Genre Identity

Back when I finished The Land of Grace and began sending it out, I noticed that the first thing publishers and agents wanted me to do is hang a tag on it. Is it a crime story?  a thriller? a romance? a horror story? a comedy? Of course, they wanted to know how to sell it by identifying who to sell it to. Hell, I wanted to sell it more than they did, but as much as I would have liked to have accommodated them, I couldn’t help thinking the book is  all of these things and, at the same time, it was none of them.  For example, the story is chocked full of crimes, but crime is not what the story is about. While there’s action, violence and a rising sense of danger, no one who favors a thriller for a leisurely  read would ever list this as her go-to book. The thread of an attraction between a man and woman runs through the narrative, but the story would fail miserably trying to be a romance.

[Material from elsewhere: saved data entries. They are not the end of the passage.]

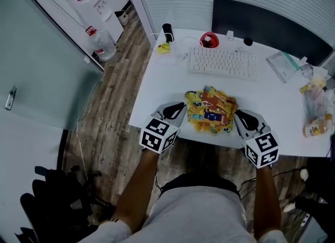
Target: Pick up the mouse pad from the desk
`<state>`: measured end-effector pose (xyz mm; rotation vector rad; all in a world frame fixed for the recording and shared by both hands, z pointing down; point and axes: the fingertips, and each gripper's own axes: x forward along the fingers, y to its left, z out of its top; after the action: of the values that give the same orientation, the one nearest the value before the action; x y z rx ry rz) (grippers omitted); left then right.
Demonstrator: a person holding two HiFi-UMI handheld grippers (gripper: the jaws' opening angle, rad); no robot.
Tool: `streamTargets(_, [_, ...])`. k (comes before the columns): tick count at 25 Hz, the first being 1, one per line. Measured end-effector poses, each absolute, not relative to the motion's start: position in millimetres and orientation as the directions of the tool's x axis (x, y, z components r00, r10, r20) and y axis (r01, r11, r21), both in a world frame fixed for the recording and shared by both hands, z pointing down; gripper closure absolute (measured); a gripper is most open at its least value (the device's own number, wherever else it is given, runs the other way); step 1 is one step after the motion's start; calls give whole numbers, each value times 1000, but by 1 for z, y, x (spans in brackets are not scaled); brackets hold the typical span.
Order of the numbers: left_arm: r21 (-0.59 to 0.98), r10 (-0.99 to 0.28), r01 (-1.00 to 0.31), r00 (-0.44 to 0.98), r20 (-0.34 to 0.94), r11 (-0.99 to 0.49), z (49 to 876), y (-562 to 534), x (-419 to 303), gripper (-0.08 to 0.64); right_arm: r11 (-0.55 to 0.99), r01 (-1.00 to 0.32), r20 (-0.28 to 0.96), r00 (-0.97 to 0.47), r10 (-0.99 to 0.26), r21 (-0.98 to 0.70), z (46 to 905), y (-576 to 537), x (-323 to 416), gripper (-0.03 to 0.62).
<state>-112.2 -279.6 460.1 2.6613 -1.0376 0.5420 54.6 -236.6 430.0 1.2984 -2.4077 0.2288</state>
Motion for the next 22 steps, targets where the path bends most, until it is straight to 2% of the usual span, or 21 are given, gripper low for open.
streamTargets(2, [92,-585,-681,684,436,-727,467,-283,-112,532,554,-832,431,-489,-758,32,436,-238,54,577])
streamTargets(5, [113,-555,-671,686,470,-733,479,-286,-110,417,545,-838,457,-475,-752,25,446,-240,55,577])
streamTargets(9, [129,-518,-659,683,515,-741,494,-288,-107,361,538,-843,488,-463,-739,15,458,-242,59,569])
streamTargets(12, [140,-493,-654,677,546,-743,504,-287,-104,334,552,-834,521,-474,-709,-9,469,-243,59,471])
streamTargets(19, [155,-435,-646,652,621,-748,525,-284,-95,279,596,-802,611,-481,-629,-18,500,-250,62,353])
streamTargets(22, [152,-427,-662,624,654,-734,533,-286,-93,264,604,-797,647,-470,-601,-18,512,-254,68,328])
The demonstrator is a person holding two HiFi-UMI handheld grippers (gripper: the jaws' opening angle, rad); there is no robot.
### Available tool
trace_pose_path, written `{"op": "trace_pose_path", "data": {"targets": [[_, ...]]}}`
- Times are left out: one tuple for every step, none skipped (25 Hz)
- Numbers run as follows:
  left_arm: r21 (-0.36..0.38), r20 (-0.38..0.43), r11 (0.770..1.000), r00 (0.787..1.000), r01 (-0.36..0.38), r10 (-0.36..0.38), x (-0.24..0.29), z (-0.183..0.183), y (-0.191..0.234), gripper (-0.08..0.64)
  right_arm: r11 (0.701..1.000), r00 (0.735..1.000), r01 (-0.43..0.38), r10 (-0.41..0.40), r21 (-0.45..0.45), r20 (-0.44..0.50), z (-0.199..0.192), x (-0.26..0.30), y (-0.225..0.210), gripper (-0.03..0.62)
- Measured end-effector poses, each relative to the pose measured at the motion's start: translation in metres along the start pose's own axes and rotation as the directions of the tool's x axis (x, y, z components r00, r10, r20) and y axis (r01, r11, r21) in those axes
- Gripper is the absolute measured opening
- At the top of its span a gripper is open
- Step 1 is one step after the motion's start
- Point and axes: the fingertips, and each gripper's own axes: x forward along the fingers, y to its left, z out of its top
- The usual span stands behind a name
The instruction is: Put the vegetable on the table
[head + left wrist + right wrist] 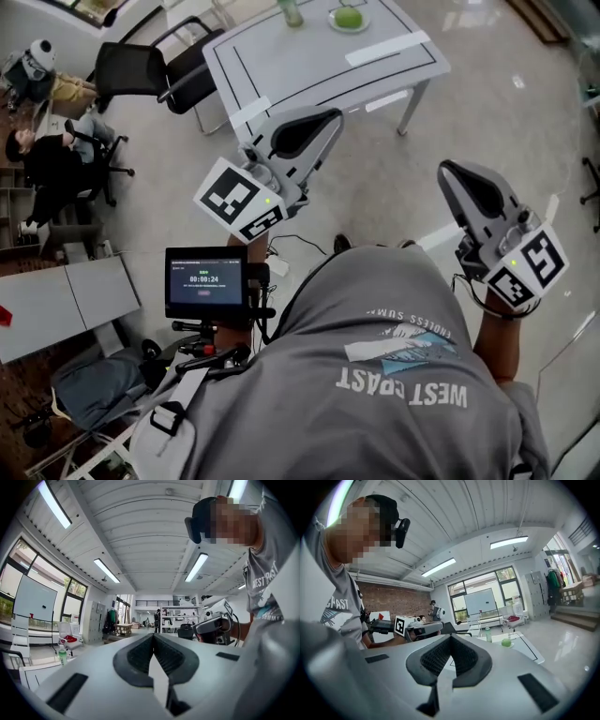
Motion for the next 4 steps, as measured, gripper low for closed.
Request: {"op": "trace_pose_path", "data": {"targets": [[0.003, 0.002, 1.000, 1.000, -0.003, 0.003, 0.0003, 0.0012, 0.0006, 0.006, 1.000, 1.000, 0.001, -0.001, -0.001, 0.006, 0.0020, -0.0009, 0.0006, 0.006], [0.006, 0.002, 1.000, 1.000, -0.006, 0.006, 0.0006, 0.0020, 0.0010, 0.006, 1.000, 1.000, 0.000, 0.000, -0.002, 0.013, 0.0038, -0.0014, 0.0022, 0.006], [0.010, 0.000, 1.000, 1.000, -0.010, 0.010, 0.0008, 0.0026, 0.0014, 0.006, 1.000, 1.000, -0.002, 0.002, -0.003, 0.019, 0.0055, -0.0018, 0.0043, 0.006], [0.014, -0.001, 1.000, 1.000, -0.013, 0.013, 0.0010, 0.0032, 0.0018, 0.006, 1.000, 1.000, -0.006, 0.006, -0.004, 0.026, 0.0071, -0.0020, 0.0067, 0.006]]}}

It has humor. Hey, does that make it a comedy? As I wrote the story, the humor just arose naturally from the absurd circumstances, who the characters were, and the way they viewed their world and interacted with each other. As the absurdly comical layers are peeled from the story, an absurdly horrific core is revealed beneath. That little twist caused me to strike out in this category too.

Horror? Well, now there’s a genre I could almost cram it into because the story includes some creepy and monstrous people doing creepy and monstrous things. But you won’t find any zombies, werewolves or vampires anywhere in The Land of Grace. You won’t find any ghosts rattling chains or demon-possessed children, twisting their heads around, spraying the walls with projectile vomiting.  In fact, there’s nothing even remotely supernatural involved in the story. So a reader of horror, unless she would accept psychological horror as a sub-genre, might be terribly disappointed.

The reviewer at Kirkus Reviews hit it on the head by calling it “A satirical novel about a religious cult built around the worship of Elvis Presley.” The reviewer went on to say, “Overall, the book artfully asks probing questions about the basic human need for mythology of whatever kind and about the point at which the tensile cord of innocent fascination snaps.” Did I start out trying to write a satire in order to “artfully” ask probing questions? Naa! I just began by asking what would happen if an Elvis impersonator was lured into a zealous  Elvis cult. I didn’t try to write a book that a “target audience” might want to read. I tried to write a book that I would want to read. Of course, now that it’s headed to the printer, I hope I’m not the only one.